- _Task_
Write out the data that follows. Keep every character unchanged.
+++ Data records
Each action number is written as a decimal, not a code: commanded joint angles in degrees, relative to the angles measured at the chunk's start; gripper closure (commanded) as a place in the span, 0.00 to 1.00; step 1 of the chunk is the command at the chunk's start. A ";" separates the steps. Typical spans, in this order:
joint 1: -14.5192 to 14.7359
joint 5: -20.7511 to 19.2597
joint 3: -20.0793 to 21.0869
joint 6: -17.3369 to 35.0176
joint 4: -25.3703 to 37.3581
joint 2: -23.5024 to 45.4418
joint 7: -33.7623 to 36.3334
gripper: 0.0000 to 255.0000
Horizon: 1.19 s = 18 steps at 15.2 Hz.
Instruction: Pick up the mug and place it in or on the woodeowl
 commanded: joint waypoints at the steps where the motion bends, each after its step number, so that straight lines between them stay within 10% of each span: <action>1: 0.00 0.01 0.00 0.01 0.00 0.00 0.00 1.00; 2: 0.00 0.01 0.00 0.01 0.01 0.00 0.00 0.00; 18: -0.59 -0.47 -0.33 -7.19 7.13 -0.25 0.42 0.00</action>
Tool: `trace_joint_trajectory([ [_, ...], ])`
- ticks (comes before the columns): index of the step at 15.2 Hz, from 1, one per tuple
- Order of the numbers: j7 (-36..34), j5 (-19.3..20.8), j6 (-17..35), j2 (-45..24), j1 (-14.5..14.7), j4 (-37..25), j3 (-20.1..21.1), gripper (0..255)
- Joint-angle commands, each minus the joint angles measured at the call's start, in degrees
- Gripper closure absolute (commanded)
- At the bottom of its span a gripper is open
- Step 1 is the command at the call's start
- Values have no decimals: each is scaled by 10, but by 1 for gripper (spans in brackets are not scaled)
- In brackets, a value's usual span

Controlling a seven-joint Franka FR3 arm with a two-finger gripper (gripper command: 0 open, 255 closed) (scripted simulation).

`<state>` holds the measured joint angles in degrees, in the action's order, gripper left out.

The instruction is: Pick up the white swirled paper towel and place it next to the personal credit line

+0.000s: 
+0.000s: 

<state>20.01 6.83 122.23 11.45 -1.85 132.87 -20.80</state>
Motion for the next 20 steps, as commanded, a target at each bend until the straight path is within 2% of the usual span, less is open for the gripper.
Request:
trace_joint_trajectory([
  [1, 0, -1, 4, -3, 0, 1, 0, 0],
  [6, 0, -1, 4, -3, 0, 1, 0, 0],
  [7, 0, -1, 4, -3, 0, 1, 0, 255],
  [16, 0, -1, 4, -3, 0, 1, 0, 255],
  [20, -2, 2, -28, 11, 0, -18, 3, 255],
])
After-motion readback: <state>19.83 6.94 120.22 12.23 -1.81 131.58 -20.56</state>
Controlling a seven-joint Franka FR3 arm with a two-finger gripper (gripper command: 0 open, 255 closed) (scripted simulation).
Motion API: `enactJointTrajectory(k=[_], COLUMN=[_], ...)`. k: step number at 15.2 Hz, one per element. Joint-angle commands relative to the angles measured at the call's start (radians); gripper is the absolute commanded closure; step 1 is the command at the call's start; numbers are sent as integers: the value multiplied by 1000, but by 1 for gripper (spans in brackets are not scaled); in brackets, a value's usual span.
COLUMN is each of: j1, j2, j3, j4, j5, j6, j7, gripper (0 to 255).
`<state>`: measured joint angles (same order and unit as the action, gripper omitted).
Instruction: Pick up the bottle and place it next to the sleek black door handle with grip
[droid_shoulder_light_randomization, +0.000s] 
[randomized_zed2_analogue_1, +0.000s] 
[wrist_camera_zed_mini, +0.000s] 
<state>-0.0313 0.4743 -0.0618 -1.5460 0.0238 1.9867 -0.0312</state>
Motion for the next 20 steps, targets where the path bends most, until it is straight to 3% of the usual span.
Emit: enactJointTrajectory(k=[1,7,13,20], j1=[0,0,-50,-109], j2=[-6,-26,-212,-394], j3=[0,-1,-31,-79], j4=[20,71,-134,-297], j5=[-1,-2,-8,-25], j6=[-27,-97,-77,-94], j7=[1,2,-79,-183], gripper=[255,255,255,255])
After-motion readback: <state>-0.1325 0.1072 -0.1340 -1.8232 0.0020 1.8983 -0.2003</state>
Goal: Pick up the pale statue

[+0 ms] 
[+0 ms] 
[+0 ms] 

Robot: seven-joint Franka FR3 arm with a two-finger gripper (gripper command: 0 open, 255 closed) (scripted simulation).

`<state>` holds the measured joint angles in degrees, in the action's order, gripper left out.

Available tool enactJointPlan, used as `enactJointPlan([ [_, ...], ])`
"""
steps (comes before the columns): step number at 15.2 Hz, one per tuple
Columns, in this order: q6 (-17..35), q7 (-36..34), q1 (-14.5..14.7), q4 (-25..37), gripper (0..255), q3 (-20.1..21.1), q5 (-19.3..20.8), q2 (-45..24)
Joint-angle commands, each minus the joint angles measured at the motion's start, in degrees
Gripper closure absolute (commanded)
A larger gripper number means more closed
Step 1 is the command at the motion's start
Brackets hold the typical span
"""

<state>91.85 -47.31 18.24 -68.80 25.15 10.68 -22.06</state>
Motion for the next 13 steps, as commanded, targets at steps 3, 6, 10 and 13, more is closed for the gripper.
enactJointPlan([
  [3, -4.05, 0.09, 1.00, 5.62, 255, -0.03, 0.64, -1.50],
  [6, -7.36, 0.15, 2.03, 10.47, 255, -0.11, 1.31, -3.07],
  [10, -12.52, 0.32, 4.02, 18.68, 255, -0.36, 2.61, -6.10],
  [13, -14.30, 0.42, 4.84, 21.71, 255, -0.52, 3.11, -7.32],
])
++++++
- _Written response_
Each action number is written as a decimal, not a code: commanded joint angles in degrees, relative to the angles measured at the chunk's start; gripper closure (commanded) as a place in the span, 0.00 to 1.00; step 1 of the chunk is the command at the chunk's start. A ";" separates the steps. Typical spans, in this order:
joint 1: -14.5192 to 14.7359
joint 5: -20.7511 to 19.2597
joint 3: -20.0793 to 21.0869
joint 6: -17.3369 to 35.0176
joint 4: -25.3703 to 37.3581
joint 2: -23.5024 to 45.4418
joint 7: -33.7623 to 36.3334
gripper: 0.0000 to 255.0000
Horizon: 1.19 s = 18 steps at 15.2 Hz.
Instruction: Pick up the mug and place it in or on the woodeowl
 commanded: joint waypoints at the steps where the motion bends, each after its step number, so that straight lines between them stay within 10% of each span: <action>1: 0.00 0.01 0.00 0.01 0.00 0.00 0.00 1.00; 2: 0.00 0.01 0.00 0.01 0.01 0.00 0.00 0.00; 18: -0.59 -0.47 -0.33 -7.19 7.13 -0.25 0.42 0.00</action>
Tool: `trace_joint_trajectory([ [_, ...], ])`
- ticks (comes before the columns): index of the step at 15.2 Hz, from 1, one per tuple
- Order of the numbers: j7 (-36..34), j5 (-19.3..20.8), j6 (-17..35), j2 (-45..24), j1 (-14.5..14.7), j4 (-37..25), j3 (-20.1..21.1), gripper (0..255)
- Joint-angle commands, each minus the joint angles measured at the call's start, in degrees
- Gripper closure absolute (commanded)
- At the bottom of its span a gripper is open
- Step 1 is the command at the call's start
- Values have no decimals: each is scaled by 10, but by 1 for gripper (spans in brackets are not scaled)
- In brackets, a value's usual span

Controlling a seven-joint Franka FR3 arm with a two-finger gripper (gripper command: 0 open, 255 closed) (scripted simulation).

`<state>` holds the measured joint angles in degrees, in the action's order, gripper left out.

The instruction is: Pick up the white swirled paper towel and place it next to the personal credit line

+0.000s: 
+0.000s: 

<state>20.01 6.83 122.23 11.45 -1.85 132.87 -20.80</state>
Motion for the next 20 steps, as commanded, a target at each bend until the straight path is within 2% of the usual span, less is open for the gripper.
Request:
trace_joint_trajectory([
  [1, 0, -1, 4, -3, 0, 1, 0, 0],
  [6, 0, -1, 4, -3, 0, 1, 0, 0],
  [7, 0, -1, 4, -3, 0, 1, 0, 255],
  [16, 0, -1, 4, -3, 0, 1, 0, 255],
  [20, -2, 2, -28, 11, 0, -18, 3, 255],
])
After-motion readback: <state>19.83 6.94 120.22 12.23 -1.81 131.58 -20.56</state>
Controlling a seven-joint Franka FR3 arm with a two-finger gripper (gripper command: 0 open, 255 closed) (scripted simulation).
Motion API: `enactJointTrajectory(k=[_], COLUMN=[_], ...)`. k: step number at 15.2 Hz, one per element. Joint-angle commands relative to the angles measured at the call's start (radians); gripper is the absolute commanded closure; step 1 is the command at the call's start; numbers are sent as integers: the value multiplied by 1000, but by 1 for gripper (spans in brackets are not scaled); in brackets, a value's usual span.
COLUMN is each of: j1, j2, j3, j4, j5, j6, j7, gripper (0 to 255).
`<state>`: measured joint angles (same order and unit as the action, gripper omitted).
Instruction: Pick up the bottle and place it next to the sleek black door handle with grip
[droid_shoulder_light_randomization, +0.000s] 
[randomized_zed2_analogue_1, +0.000s] 
[wrist_camera_zed_mini, +0.000s] 
<state>-0.0313 0.4743 -0.0618 -1.5460 0.0238 1.9867 -0.0312</state>
Motion for the next 20 steps, targets where the path bends most, until it is straight to 3% of the usual span.
Emit: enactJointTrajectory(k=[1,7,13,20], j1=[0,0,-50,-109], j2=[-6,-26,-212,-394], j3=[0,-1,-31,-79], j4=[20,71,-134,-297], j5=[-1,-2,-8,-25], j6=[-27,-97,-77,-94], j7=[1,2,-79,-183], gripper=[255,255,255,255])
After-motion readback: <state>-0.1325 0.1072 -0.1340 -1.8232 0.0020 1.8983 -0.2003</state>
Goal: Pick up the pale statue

[+0 ms] 
[+0 ms] 
[+0 ms] 

Robot: seven-joint Franka FR3 arm with a two-finger gripper (gripper command: 0 open, 255 closed) (scripted simulation).

`<state>` holds the measured joint angles in degrees, in the action's order, gripper left out.

Available tool enactJointPlan, used as `enactJointPlan([ [_, ...], ])`
"""
steps (comes before the columns): step number at 15.2 Hz, one per tuple
Columns, in this order: q6 (-17..35), q7 (-36..34), q1 (-14.5..14.7), q4 (-25..37), gripper (0..255), q3 (-20.1..21.1), q5 (-19.3..20.8), q2 (-45..24)
Joint-angle commands, each minus the joint angles measured at the motion's start, in degrees
Gripper closure absolute (commanded)
A larger gripper number means more closed
Step 1 is the command at the motion's start
Brackets hold the typical span
"""

<state>91.85 -47.31 18.24 -68.80 25.15 10.68 -22.06</state>
Motion for the next 13 steps, as commanded, targets at steps 3, 6, 10 and 13, more is closed for the gripper.
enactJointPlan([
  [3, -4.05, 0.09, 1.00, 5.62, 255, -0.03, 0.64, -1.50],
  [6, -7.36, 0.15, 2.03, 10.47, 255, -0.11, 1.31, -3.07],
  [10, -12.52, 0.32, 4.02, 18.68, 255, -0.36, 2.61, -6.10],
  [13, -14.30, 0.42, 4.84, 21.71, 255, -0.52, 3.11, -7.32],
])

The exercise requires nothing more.